• _EXERCISE BRIEF_
Output the whole listing exactly, except for the pictures in it.

──────

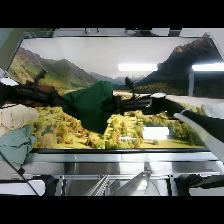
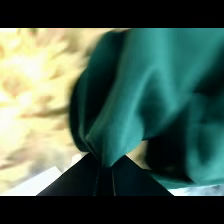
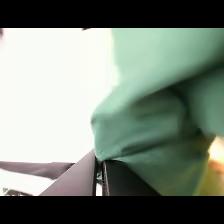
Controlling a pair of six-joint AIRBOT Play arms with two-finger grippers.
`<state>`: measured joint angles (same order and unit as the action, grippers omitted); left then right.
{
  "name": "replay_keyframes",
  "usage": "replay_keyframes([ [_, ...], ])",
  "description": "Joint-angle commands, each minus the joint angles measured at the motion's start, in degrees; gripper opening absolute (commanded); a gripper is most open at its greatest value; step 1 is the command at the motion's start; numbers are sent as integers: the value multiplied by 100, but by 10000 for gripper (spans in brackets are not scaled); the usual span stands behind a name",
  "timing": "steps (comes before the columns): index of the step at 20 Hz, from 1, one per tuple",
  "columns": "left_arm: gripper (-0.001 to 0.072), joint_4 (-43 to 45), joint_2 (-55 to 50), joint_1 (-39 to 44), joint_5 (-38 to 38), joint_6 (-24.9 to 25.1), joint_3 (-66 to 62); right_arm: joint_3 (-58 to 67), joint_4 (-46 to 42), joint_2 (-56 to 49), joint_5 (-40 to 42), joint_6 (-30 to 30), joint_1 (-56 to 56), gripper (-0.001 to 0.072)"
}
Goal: Fold the shirts.
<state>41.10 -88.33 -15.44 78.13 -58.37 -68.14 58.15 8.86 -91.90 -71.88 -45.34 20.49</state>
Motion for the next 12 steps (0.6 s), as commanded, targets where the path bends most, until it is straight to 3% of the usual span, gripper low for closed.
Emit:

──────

• _TASK ANSWER_
Controlling a pair of six-joint AIRBOT Play arms with two-finger grippers.
`<state>`: measured joint angles (same order and unit as the action, grippers omitted); left then right.
{
  "name": "replay_keyframes",
  "usage": "replay_keyframes([ [_, ...], ])",
  "description": "Joint-angle commands, each minus the joint angles measured at the motion's start, in degrees; gripper opening absolute (commanded); a gripper is most open at its greatest value; step 1 is the command at the motion's start; numbers are sent as integers: the value multiplied by 100, but by 10000 for gripper (spans in brackets are not scaled); the usual span stands behind a name",
  "timing": "steps (comes before the columns): index of the step at 20 Hz, from 1, one per tuple",
  "columns": "left_arm: gripper (-0.001 to 0.072), joint_4 (-43 to 45), joint_2 (-55 to 50), joint_1 (-39 to 44), joint_5 (-38 to 38), joint_6 (-24.9 to 25.1), joint_3 (-66 to 62); right_arm: joint_3 (-58 to 67), joint_4 (-46 to 42), joint_2 (-56 to 49), joint_5 (-40 to 42), joint_6 (-30 to 30), joint_1 (-56 to 56), gripper (-0.001 to 0.072)"
}
Goal: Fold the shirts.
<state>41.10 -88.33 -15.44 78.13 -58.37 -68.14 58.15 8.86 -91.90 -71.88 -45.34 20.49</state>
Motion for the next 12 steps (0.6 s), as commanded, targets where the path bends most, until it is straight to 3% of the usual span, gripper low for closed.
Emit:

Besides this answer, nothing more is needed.